Category Archives: Photobooks

Project Cleansweep

Having been brought up as a child in the 60’s and 70’s I was very aware of the Cold War – but only as an abstract issue. We saw the leaflets. While at university we campaigned for nuclear disarmament but, in spite of living in Scotland – the site of Gruinard Island and testing for anthrax, knew very little about chemical and biological warfare (NBC). That was of the past. It was related in my mind to the mustard gas in WWI, with no assumptions that is was still current. At school we read Dulce et decorum est by Wilfred Owen (Owen, 1920). We acted it out. But it seemed so horrific that it was obviously something that wouldn’t happen now. Yes, there were occasional news items about Saran attacks – but they were elsewhere, nothing to do with the British Isles, honesty, lack of corruption and ethical behaviour.  As I got older, I became less optimistic about the state of the world and more aware that there was still research into NBC, even in Britain. I became aware of Porton Down – which, according to the government website only researches NBC so that we can have counter measures, (see I became aware of beaches that were contaminated with radioactivity due to use of radium to give luminance to dials for aircraft. I heard rumors of pockets of increased cancers and disabilities near old military sites – but little was ever verified.

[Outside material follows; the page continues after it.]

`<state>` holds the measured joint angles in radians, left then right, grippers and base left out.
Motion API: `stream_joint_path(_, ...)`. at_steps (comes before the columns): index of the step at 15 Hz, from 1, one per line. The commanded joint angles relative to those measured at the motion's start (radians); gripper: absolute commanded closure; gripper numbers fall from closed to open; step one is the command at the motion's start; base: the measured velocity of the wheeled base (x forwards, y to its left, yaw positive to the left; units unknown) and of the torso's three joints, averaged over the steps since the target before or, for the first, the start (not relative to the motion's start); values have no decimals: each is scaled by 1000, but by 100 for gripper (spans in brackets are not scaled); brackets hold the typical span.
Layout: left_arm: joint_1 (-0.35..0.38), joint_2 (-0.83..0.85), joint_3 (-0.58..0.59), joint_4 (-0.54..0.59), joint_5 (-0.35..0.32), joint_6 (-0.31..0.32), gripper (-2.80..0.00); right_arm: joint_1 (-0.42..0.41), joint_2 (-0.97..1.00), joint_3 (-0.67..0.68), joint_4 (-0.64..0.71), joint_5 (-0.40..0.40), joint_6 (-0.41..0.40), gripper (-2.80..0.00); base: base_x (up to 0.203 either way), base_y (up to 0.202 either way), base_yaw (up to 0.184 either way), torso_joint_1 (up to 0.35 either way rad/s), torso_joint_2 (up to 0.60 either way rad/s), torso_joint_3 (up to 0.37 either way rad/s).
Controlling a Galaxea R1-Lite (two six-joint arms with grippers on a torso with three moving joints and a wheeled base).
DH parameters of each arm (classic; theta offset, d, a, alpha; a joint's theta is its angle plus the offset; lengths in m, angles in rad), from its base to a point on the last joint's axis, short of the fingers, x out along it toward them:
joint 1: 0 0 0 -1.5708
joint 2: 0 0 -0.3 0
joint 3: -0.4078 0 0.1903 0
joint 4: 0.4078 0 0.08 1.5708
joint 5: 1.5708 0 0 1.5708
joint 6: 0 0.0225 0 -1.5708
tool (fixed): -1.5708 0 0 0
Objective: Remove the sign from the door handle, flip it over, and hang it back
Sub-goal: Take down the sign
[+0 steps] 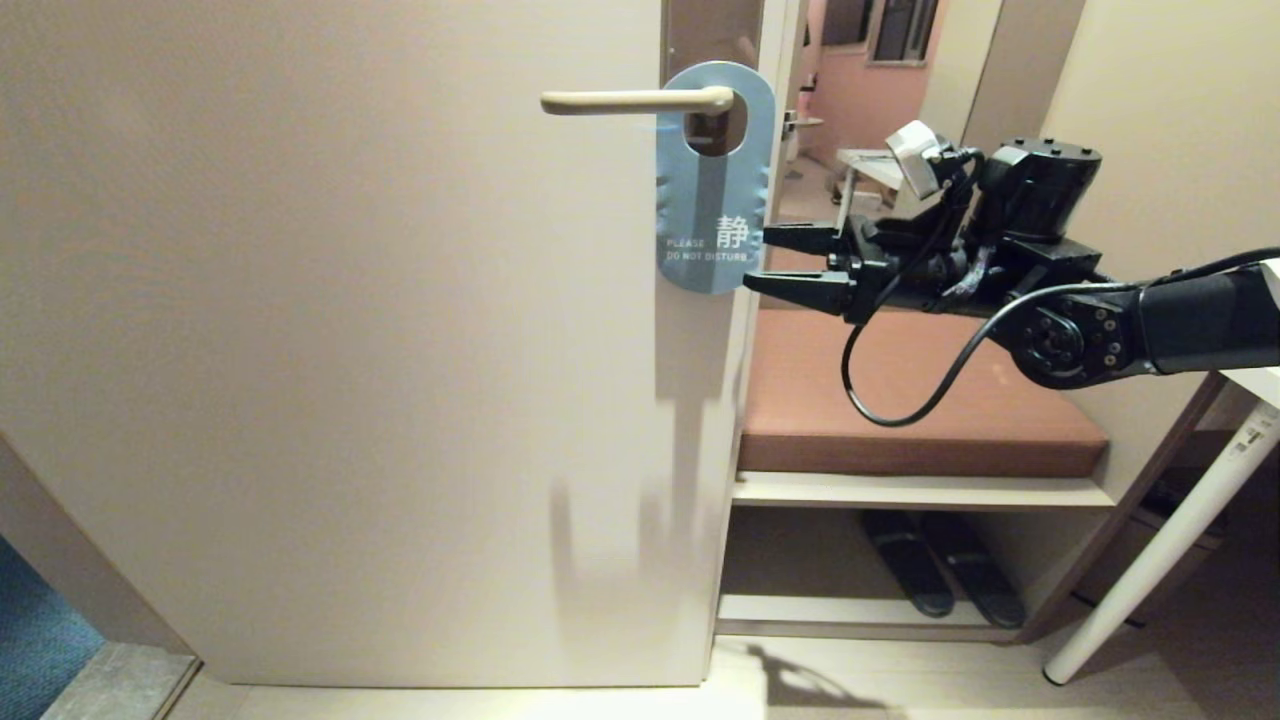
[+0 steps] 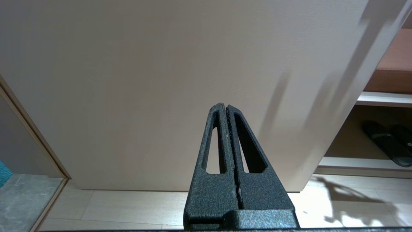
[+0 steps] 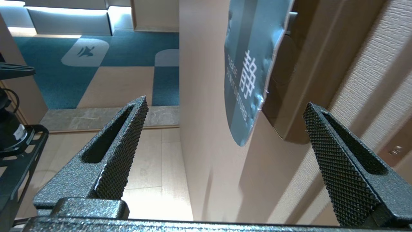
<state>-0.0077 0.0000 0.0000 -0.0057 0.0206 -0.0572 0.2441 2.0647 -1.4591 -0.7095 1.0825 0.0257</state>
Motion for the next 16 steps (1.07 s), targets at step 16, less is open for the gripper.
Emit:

© Dara McGrath – Kimbolton, Cambridgeshire

Dara McGrath’s book Project Cleansweep (McGrath, 2020) tells the story of the, mainly unknown, sites where biological and chemical items were manufactured, stored, tested and dispersed. Starting from a report on Project Cleansweep (Edwards, 2011), which was a government investigation that was aimed at making sure that residual traces of chemical and biological manufacturing processes did not cause any ongoing risk to life, McGrath investigated further and ended up looking at 92 sites across the United Kingdom. The book shows a selection of the pictures he took, along with copies of newspaper reports and drawings. Many of the images are stark, the land and the buildings are destroyed but others are beautiful and belie the nature of the place they were taken in. Some of the images remind me of those of Edward Burtynsky, in that they show desolate and ruined places and other those of Fay Godwin, reminding me of her work in Our Forbidden Land (Godwin, 1990). The pictures are shown alongside a brief explanation of where they are and what went on, together with what the land is used for today. McGrath explores 4 sites in greater detail;  Rhydymwyn – where bulk chemical weapons were made and stored and where there is significant ongoing contamination, Harpur Hill – where captured enemy ordnance was destroyed, Gruinard Island where anthrax was tested in 1942  and which was eventually decontaminated and declared safe in 1990 and Lyme Bay where trials of spraying bacteria and zinc cadmium sulphate across the coast were carried out leading (possibly/probably) to the clusters of health problems found in the area.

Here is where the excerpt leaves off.